Germany is not looking to Prussia's liberalism, but to its power; Bavaria, Württemberg, Baden may indulge liberalism, and for that reason no one will assign them Prussia's role; Prussia has to coalesce and concentrate its power for the opportune moment, which has already been missed several times; Prussia's borders according to the Vienna Treaties [of 1814-15] are not favorable for a healthy, vital state; it is not by speeches and majority resolutions that the great questions of the time are decided – that was the big mistake of 1848 and 1849 – but by blood and iron.

Bismarck was given to similar intemperate speeches, and seemed impervious to criticism. He left a strong impression on people, but frequently an unfavorable one. His position reeked of "might makes right." He insisted that the Prussian government continue to collect taxes even though Parliament had refused to approve the budget, and reorganized the army. From 1862 to 1866, Prussian voters expressed their opposition to his policies by sending large liberal majorities to Parliament, but he was not dissuaded.

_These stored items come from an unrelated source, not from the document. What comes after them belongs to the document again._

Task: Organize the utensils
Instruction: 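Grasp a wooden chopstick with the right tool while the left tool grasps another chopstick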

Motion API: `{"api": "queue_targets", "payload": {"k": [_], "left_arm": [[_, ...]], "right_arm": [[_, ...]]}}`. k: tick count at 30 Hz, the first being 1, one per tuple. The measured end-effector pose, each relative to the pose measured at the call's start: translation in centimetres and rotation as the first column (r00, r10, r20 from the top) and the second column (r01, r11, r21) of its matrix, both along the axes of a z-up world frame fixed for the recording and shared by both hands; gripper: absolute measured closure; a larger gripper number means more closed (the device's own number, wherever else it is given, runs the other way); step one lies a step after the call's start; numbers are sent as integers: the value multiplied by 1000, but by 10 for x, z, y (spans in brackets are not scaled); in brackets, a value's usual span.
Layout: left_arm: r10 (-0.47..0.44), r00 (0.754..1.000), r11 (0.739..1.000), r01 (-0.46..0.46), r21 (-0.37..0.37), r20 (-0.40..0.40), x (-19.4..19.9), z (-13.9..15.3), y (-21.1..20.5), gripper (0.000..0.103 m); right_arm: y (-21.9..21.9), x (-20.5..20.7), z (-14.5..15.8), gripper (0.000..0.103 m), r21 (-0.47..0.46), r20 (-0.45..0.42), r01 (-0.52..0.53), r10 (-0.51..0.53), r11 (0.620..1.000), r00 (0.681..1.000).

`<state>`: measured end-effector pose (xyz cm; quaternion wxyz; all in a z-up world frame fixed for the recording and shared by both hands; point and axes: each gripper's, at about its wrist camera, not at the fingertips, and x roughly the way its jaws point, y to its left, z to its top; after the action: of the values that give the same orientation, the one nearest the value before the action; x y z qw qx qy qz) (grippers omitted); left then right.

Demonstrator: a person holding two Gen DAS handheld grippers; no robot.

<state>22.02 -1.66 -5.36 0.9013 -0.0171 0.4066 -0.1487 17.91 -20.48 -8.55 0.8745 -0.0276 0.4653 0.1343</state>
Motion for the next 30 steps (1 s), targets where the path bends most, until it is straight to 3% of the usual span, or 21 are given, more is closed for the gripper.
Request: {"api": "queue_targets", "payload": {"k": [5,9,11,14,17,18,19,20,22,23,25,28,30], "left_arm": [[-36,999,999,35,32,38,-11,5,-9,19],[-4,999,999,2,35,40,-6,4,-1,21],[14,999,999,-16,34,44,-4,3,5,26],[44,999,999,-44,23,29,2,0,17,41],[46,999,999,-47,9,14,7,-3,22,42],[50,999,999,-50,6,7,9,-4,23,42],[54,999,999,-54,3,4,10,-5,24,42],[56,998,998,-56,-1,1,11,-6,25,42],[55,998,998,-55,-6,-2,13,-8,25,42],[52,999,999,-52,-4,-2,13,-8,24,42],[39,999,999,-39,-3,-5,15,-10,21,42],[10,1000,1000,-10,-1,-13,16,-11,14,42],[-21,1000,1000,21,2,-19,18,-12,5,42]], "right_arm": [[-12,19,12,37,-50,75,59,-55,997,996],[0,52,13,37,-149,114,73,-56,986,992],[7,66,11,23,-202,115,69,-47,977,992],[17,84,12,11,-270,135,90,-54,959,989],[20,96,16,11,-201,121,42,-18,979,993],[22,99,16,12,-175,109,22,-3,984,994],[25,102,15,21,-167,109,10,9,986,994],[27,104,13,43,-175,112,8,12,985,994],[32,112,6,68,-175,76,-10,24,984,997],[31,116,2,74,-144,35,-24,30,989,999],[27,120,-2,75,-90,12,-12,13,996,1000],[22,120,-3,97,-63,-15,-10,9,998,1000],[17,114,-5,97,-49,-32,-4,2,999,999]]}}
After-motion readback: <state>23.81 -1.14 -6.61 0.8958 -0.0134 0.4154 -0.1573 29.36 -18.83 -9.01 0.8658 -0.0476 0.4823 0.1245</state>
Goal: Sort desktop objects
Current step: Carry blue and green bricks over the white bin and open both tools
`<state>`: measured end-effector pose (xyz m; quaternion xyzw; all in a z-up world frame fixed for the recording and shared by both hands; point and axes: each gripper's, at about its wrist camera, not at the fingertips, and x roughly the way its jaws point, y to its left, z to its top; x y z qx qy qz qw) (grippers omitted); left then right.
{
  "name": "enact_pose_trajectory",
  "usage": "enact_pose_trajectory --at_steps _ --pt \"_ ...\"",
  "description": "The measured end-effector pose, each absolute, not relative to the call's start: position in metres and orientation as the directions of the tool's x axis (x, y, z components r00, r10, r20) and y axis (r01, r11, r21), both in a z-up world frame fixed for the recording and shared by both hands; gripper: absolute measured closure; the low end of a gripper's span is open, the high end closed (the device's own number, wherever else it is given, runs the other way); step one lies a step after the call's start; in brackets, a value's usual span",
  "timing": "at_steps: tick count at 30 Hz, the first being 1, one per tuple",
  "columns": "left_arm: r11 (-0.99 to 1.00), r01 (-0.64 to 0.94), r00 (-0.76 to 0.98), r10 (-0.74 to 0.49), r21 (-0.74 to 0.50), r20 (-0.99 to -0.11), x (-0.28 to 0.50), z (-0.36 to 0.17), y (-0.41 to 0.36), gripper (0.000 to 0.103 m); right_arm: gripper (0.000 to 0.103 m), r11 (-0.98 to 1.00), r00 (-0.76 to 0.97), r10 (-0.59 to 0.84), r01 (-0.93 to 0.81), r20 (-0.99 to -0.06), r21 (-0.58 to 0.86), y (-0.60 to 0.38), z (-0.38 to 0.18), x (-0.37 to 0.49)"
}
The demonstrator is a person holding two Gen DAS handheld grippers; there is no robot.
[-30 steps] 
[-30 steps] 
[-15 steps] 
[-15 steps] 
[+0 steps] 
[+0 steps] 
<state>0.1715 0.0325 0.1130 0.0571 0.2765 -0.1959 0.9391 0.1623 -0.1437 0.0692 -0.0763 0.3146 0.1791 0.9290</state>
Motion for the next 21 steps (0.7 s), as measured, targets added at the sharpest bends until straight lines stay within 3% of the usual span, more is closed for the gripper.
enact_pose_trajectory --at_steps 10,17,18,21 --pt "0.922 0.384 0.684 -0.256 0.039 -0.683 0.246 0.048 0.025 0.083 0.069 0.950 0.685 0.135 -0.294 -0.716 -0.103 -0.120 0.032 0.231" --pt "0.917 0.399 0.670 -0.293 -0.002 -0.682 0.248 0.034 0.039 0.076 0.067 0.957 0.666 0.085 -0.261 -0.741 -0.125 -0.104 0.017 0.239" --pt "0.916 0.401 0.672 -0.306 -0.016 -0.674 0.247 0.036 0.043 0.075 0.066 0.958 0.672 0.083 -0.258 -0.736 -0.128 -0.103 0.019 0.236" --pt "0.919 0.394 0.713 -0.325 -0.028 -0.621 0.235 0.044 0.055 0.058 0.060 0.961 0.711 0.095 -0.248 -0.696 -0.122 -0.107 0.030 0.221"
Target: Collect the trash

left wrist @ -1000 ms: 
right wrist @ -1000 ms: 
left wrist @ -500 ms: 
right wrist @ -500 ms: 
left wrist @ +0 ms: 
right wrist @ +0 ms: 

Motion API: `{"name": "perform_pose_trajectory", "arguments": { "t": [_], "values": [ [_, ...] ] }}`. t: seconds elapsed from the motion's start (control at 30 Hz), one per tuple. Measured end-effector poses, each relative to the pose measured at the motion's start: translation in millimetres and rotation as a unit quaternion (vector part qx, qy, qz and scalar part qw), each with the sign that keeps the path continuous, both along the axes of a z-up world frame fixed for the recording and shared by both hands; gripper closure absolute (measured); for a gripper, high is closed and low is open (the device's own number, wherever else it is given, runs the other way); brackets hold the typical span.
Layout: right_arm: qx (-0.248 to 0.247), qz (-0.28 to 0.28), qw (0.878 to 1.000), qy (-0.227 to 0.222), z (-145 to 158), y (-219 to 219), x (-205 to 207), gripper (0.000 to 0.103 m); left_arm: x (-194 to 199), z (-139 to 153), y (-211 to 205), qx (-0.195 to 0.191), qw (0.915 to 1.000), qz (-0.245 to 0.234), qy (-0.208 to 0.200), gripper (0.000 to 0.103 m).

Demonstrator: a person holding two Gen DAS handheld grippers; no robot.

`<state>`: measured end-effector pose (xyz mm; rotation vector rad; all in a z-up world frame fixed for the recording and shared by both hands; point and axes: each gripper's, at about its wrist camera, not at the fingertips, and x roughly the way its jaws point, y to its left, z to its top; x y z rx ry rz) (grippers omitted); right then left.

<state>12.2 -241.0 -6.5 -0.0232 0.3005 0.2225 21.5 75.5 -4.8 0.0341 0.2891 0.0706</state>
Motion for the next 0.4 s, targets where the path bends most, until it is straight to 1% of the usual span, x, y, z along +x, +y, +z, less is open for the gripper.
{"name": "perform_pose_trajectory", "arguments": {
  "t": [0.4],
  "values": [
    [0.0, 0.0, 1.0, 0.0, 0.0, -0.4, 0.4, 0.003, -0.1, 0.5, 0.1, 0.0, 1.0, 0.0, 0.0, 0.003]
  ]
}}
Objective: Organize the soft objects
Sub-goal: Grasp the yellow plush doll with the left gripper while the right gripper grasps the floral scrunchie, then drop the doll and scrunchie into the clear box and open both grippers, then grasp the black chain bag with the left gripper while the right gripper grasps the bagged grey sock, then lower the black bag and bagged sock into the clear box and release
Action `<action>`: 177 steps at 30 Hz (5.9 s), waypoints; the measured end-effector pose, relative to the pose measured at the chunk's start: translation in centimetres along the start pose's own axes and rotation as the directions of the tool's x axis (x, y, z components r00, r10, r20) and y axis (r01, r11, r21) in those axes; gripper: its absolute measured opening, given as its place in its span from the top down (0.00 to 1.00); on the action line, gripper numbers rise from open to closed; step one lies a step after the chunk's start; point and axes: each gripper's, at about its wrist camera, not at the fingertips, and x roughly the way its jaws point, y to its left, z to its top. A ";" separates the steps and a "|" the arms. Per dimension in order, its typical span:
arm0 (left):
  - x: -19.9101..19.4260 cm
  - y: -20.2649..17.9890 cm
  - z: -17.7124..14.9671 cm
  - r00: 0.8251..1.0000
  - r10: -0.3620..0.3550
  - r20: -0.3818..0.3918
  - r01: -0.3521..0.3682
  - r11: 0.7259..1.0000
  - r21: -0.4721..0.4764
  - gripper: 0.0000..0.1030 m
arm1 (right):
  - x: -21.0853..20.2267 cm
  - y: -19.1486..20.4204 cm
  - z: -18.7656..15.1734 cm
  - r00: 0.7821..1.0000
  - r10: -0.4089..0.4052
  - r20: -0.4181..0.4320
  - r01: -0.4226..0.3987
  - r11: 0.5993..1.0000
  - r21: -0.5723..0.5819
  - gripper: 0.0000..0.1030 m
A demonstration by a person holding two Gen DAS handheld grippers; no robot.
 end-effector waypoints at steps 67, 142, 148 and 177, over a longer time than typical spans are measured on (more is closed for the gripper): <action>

Bismarck was convinced that for Prussia to completely control the northern Protestant part of the German Confederation, he had three choices: he could work with Austria to divide up the smaller German states between them; or he could combine with foreign powers, possibly France or Russia, in a war against Austria; or he might ally all the German nationalist forces against Austria and expel it from the German states. After carefully considering his options, he chose the last.

 

The Austro-Prussian War, 1866: Bismarck instinctively knew that the answer to opposition at home was success abroad. The opportunity presented itself when the King of Denmark tried to annex the provinces of Schleswig-Holstein into a centralized German state against the will of the German Confederation. Prussia joined Austria in a brief successful war against Denmark. Bismarck, however, was convinced that Prussia needed to completely dominate the northern German confederation, which meant expelling Austria from German affairs. Bismarck’s first task was to make sure there was no alliance against him. He had no problem gaining support from Alexander II of Russia, as Prussia had helped Russia crush a Polish uprising in 1863. He then charmed Napoleon III with vague promises of territorial gains along the Rhine River which he had no intention of keeping. Bismarck, in fact, had no great respect for Napoleon III. He once referred to him as the "sphinx without a riddle." Then when Austria refused to give up its role in German affairs, Bismarck was ready.

The Austro-Prussian War, often called the Seven Weeks War, was fought in 1866. The Prussian army moved troops by rail and also used breech loading needle guns gain maximum fire power, and decisively defeated the Austrians in Bohemia at the Battle of Sadowa. At this point, Bismarck displayed his mastery of Realpolitik by offering Austria generous terms, as he well knew that he might need the neutrality, if not cooperation, of Austria in the future. Austria paid no reparations and lost no territory to Prussia, although it was forced to cede Venice to Italy; but the German Confederation was dissolved and Austria agreed to withdraw from German affairs. The states north of the Main River were grouped into a new North German Confederation led by Prussia. The mostly Catholic states of he south remained independent, while forming alliances with Prussia.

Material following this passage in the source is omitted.